To an outsider, there's little to suggest that Grenada is struggling to get back on its feet. Virtually all of the homes have roofs now, instead of the sea of blue tarps that settled over the island for months after the hurricane. Hotels have repaired, repainted, and in most cases upgraded their rooms. Hiking through the center of the island, you can still find one-hundred-foot twin palms that bent their way to survival against the killer winds.

But beneath the renovated and relandscaped resorts and the repaved roads lies a mountain of debt. The government is so eager to welcome investment, in fact, that last year it amended its Parks and Protective Areas Act to allow Grenada to sell national parklands to developers. This bit of legal legerdemain was followed swiftly by the sale of park parcels to a company named Cinnamon 88 that is developing a resort, a villa complex, and an eighteen-hole golf course which will be managed by Four Seasons. All of this would likely have gone unnoticed and unchallenged, had it not been for one vital fact that the government, in its haste to make a deal, seems not to have considered: The land in question is in Mount Hartman National Park, home to the Grenada dove, which is not only the national bird but one of the most critically endangered species in the world.

Those without a supremely honed appreciation of feathered creatures would be forgiven for thinking the Grenada dove an unremarkable, even sad, little bird. It lacks the brilliant plumage of the tanager, the statuesque grace of the egret, and the pedestrian charms of the Carib grackle, a bold and compact blackbird that will steal the breakfast toast and bacon right off your plate. No, the Grenada dove is a painfully shy, drab, greenish-gray-and-white creature whose only extravagance is its feet of carmine red. Its song is not an optimistic chirp or an anxious thrum but a mournful call that brings to mind nothing so much as the sigh of the defeated. When frightened, it will descend from its perch and run from danger rather than fly. But it could not run from this resort development project.

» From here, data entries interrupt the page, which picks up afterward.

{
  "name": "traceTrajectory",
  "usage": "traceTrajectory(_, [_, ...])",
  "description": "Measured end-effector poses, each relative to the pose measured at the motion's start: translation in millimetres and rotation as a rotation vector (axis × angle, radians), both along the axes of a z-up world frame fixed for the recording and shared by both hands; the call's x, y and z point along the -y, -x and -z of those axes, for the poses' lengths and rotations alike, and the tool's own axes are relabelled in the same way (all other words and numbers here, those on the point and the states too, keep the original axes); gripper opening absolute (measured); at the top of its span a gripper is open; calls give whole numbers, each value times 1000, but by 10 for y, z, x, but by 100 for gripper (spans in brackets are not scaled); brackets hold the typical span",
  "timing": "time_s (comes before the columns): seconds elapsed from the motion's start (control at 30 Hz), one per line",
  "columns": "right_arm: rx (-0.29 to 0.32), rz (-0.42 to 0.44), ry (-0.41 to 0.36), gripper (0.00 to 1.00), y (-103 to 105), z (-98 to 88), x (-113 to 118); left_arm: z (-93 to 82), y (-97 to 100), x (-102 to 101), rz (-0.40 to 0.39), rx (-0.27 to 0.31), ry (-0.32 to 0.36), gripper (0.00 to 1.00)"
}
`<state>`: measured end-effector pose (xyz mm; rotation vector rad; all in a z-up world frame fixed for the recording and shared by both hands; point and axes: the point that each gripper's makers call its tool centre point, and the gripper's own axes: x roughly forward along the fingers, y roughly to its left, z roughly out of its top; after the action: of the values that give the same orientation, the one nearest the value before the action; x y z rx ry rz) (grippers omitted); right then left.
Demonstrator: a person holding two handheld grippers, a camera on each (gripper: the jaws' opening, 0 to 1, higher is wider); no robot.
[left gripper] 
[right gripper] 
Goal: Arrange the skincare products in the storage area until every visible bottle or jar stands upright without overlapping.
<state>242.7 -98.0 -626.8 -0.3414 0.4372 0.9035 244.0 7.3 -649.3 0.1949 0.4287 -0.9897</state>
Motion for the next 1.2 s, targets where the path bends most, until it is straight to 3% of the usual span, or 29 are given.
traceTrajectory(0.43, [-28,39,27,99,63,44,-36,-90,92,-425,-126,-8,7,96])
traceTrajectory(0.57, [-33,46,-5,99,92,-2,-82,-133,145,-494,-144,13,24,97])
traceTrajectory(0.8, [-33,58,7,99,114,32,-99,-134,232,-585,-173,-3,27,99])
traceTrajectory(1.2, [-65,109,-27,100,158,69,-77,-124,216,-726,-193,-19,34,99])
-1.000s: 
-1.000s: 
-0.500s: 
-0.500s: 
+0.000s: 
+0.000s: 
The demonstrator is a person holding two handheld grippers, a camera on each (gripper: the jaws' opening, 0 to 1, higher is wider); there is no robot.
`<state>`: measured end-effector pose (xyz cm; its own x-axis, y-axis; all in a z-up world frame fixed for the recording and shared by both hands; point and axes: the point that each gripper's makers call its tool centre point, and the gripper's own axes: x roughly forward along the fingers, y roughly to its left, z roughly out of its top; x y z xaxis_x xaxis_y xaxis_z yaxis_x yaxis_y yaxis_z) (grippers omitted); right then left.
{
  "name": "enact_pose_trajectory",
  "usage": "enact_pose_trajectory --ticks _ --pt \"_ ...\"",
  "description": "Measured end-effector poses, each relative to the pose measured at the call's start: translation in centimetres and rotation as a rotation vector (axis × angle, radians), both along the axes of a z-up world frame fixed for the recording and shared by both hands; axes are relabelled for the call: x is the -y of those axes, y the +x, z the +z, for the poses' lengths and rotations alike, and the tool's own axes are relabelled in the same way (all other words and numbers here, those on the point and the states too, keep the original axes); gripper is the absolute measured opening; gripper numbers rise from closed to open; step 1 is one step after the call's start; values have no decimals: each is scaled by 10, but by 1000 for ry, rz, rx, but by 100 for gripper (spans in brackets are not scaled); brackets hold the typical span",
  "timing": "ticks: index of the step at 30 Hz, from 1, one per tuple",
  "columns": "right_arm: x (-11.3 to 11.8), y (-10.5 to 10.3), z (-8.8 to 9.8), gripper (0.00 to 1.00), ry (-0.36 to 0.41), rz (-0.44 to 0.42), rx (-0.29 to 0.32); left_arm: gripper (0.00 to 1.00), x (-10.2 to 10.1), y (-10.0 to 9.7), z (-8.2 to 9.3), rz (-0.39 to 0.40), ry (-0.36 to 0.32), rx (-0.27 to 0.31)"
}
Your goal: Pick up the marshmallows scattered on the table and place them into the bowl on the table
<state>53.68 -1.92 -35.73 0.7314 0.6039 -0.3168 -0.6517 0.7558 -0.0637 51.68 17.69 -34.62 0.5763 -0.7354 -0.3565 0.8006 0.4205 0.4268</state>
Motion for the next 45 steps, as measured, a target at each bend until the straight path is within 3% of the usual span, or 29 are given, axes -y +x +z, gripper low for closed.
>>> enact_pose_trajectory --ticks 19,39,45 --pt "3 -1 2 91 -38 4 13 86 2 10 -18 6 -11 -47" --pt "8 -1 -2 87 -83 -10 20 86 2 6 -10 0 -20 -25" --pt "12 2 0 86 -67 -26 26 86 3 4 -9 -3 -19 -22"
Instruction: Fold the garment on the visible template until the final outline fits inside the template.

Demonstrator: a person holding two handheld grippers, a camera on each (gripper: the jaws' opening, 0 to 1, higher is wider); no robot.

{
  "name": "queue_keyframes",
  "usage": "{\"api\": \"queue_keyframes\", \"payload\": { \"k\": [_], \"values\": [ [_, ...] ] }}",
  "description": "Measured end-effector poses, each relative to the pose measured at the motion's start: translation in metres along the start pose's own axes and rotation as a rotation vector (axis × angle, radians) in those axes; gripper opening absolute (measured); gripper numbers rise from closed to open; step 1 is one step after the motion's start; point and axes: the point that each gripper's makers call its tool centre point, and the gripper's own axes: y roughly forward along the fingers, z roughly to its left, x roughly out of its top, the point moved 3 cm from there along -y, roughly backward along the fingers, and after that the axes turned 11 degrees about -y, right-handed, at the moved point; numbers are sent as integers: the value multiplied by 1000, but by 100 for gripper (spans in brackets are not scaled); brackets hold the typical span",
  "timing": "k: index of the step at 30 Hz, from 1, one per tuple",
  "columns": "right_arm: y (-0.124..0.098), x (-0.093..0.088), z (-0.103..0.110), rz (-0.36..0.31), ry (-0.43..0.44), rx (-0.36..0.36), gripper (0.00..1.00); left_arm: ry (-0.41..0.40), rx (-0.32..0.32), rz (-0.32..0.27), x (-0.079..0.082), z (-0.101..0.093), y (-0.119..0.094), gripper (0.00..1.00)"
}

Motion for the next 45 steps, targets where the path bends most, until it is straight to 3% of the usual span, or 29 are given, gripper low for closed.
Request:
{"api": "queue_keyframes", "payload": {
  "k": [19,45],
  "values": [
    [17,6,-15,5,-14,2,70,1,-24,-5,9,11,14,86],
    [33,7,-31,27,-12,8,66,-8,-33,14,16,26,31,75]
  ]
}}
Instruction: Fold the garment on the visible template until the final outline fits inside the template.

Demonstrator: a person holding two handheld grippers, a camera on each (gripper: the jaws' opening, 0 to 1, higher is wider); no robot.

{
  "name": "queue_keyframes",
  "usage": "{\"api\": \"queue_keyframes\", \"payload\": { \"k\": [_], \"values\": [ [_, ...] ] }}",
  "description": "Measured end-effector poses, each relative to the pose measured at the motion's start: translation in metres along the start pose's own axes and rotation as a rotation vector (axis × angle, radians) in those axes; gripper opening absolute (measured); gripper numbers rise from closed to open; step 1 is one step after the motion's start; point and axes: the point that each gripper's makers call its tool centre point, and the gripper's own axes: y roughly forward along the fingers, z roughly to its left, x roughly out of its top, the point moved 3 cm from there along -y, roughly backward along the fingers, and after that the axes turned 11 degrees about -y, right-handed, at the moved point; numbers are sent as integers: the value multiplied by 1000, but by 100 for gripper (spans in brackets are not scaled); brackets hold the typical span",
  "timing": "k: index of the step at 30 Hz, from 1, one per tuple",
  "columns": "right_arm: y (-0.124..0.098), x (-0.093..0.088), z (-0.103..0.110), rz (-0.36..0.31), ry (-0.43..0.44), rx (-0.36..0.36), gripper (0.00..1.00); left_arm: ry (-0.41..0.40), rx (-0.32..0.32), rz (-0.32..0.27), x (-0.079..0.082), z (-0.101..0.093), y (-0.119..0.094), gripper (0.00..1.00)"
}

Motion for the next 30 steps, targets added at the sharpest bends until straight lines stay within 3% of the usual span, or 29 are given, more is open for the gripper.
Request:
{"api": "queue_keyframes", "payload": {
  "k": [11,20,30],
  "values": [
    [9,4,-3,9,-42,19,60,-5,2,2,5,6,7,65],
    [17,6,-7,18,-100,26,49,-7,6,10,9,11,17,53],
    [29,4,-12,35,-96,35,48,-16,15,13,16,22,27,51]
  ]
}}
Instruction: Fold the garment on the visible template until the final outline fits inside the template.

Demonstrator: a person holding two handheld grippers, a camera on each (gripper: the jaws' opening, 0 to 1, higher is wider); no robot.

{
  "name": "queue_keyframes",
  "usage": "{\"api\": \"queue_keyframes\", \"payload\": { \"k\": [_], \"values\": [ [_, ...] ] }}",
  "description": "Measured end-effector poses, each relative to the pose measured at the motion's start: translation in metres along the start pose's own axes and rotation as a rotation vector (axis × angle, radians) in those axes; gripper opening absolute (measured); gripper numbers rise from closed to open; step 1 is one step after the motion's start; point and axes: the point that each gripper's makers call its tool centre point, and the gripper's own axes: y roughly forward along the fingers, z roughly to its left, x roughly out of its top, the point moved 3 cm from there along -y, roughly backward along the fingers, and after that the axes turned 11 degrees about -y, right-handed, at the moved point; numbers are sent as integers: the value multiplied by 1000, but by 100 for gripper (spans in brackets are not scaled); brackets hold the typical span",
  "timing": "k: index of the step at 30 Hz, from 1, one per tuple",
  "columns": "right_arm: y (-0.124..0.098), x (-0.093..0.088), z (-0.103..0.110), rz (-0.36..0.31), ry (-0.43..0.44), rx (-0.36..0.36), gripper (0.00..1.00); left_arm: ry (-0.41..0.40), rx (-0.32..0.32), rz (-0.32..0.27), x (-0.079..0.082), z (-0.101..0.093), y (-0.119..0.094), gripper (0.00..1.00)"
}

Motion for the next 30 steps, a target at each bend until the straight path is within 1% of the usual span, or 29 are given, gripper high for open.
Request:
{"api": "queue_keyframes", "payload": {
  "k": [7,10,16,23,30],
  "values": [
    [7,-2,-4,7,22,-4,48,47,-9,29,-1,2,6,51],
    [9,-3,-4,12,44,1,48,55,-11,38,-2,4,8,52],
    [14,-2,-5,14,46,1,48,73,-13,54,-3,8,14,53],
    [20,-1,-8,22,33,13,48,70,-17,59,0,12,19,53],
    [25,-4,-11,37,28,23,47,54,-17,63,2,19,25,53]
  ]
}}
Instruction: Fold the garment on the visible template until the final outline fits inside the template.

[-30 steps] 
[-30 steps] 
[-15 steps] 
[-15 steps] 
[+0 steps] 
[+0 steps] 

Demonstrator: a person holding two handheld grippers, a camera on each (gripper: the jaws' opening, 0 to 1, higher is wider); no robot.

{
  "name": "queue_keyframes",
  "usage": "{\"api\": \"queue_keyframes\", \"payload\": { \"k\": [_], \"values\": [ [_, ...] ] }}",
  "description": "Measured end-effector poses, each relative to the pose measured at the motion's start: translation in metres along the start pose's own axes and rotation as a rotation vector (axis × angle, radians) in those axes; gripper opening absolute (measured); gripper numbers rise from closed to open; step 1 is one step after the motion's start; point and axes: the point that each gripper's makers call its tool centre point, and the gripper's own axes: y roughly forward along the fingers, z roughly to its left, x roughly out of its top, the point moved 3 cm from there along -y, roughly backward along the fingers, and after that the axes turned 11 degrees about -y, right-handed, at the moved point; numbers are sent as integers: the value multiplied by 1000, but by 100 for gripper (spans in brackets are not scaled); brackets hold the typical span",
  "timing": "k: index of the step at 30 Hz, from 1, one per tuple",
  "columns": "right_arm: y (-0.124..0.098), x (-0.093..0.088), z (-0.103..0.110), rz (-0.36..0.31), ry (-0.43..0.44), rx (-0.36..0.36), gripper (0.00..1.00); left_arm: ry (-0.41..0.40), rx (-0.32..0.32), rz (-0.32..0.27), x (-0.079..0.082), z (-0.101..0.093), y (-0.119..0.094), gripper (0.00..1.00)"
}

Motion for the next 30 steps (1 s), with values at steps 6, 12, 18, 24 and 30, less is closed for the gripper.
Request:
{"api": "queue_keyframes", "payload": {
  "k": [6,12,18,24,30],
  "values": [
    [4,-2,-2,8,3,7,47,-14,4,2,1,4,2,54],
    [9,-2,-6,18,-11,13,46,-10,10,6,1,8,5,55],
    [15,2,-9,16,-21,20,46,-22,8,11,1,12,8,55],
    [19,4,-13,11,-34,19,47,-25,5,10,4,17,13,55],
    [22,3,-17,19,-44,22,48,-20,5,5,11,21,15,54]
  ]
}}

International reaction to the government's move was swift and at times fierce. The World Bank, which was involved in the creation of the park, and the National Geographic Society, which is planning a geotourism project on the island, voiced concern, and international environmental groups condemned the project. Literary lioness Margaret Atwood and her partner, Graeme Gibson, bird lovers both, threatened a boycott of the island and Four Seasons hotels (headquartered in Toronto). In July 2007, when the controversy was reaching a fever pitch, Cinnamon 88 called in Bonnie Rusk, a conservation biologist who has been studying the dove since 1991, to help it find a way to build its $800 million resort without wiping the bird off the earth.

"Ivan was brutal to the doves," Rusk tells me as we bounce along one of the park's rutted dirt roads in her four-wheel drive, passing a bulldozer that's clearing land for the resort. Her research shows that the hurricane destroyed more than a third of the dove population and that only 136 birds remain. Rusk worked for months with Cinnamon 88 to devise a plan that would allow it to build while still preserving the dove's habitat. In the end, the developer pared down the number of villas it would construct from 250 to 175 and changed the layout of its golf course more than a dozen times. Then the government redesignated the park boundaries. The collaboration not only left the dove's most critical habitat intact but actually increased it slightly. "Conservation and development are colliding more and more," Rusk says, "and history has shown that if it comes down to an either/or scenario, development will always win. The dove is just one species of many that are struggling to hang on. We have to find a way to work together."